Cross Houses is a village in Shropshire, England, the largest village in the Parish of Berrington. It is located on the A458 road and is 4 miles south east of Shrewsbury.

Cross Houses is also the name of a hamlet south-west of Bridgnorth.

==Transport==
It was once served by Berrington railway station, which despite the name was much closer to Cross Houses than to its namesake.

==Local businesses==
The village has a Shop/Post Office/Petrol Station and also a pub "The Bell". The village also used to be home to a second pub "The Fox" which has since been converted into a single dwelling and a second house built in the former car park.

==Developments==
Over the decades, Cross Houses has expanded in phases. Properties in Lower Cross were originally built as council houses in the late 1940s and early 1950s. Further social housing was added on the adjacent Noel Hill Road in the 1960s. There was little substantial change in the 1970s and 1980s, before the first phase of homes by Shrewsbury-based developer Fletcher Homes were completed in the 1990s on land immediately to the south of the A458.

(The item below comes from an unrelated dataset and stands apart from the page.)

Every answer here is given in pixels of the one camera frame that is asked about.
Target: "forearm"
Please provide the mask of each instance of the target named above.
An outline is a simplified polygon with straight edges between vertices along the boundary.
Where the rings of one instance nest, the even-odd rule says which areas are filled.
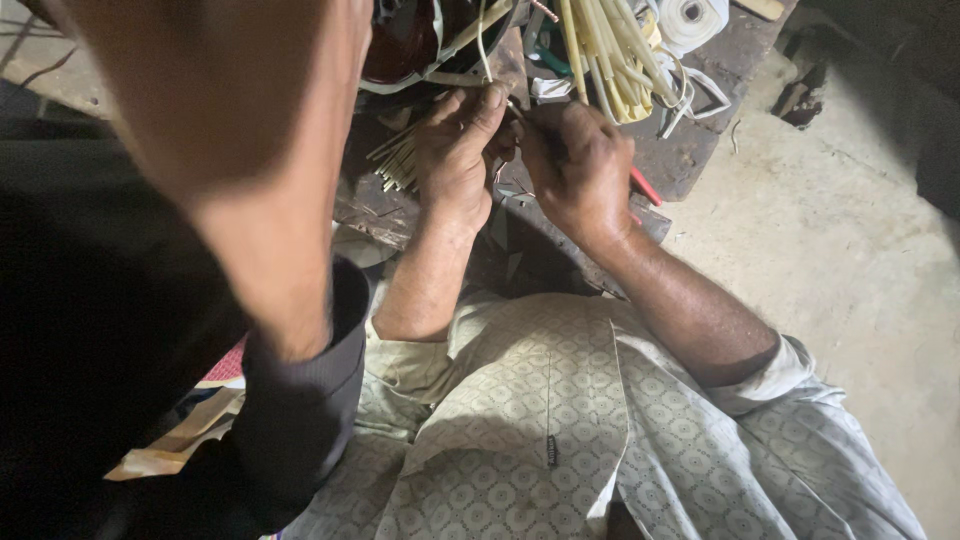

The turn of the Millennium saw substantial further developments. The Chestnuts, providing 2, 3, 4 and 5 bedroom homes, was built on the site of the former Cross Houses Hospital in the early to mid 2000s. The Chestnuts development was located on the site of the old workhouse and incorporated renovation of some of the old buildings.

During 2016 work started by Fletcher Homes on a new development, known as Berrington Meadows, located on the land opposite the village shop. This development also features a selection of 3 and 4 bedroom properties. As part of this development a new roundabout was built in 2019.

Banbury Developments, a company associated with Fletcher Homes, also owns the field to the east of the existing Berrington Meadows development, where further expansion of the village is likely to take place.

== Atcham Union Workhouse/Cross Houses Hospital ==
Cross Houses has long been renowned for the hospital site, which has recently been redeveloped for housing.

The hospital was originally built as the Atcham Union Workhouse in 1793 following Atcham's incorporation under a local Act in 1792. The Incorporation was allowed under the Act to build and operate workhouses. The original building was designed by local architect John Hiram Haycock (1759–1830), and was later extended in 1851, 1871 and 1903 to increase capacity.

The part of the building that was the original Workhouse, now residential accommodation, is called Haycock House after the original architect.

In 1916, during World War I, the building became Berrington War Hospital before becoming successively a general hospital, maternity hospital and geriatric hospital after that war. The building was eventually used as NHS Trust admin offices and storage. The offices were closed in 2000 and redeveloped into modern housing.

The development, commencing in 2001, aimed to preserve the heritage of the original buildings in the workhouse complex. The original workhouse building, the kitchen/laundry block and the chapel remained where other extensions were taken down.

The chapel now houses a community centre and the former laundry and kitchen block houses offices.

Architecturally, the original Workhouse and the original laundry/kitchen block have some of the earliest cast-iron windows in the world. It is also noteworthy that "great" bricks were used in the construction of the Workhouse, reflecting the response of brick manufacturers to the brick tax.

To the north of Cross Houses lies Work House Wood – a wood strategically positioned to protect the residents of Attingham Park Mansion from views of the Workhouse.

== Art in Cross Houses ==
The history of the buildings inspired a group of artists during its redevelopment and Benchart in Cross Houses was formed. The artists developed contemporary public artworks in rural areas, recycling reclaimed materials from the site. Some of the art works include sculpted benches around the Workhouse and chapel and bus shelters built using reclaimed materials and reflecting the 'local vernacular'.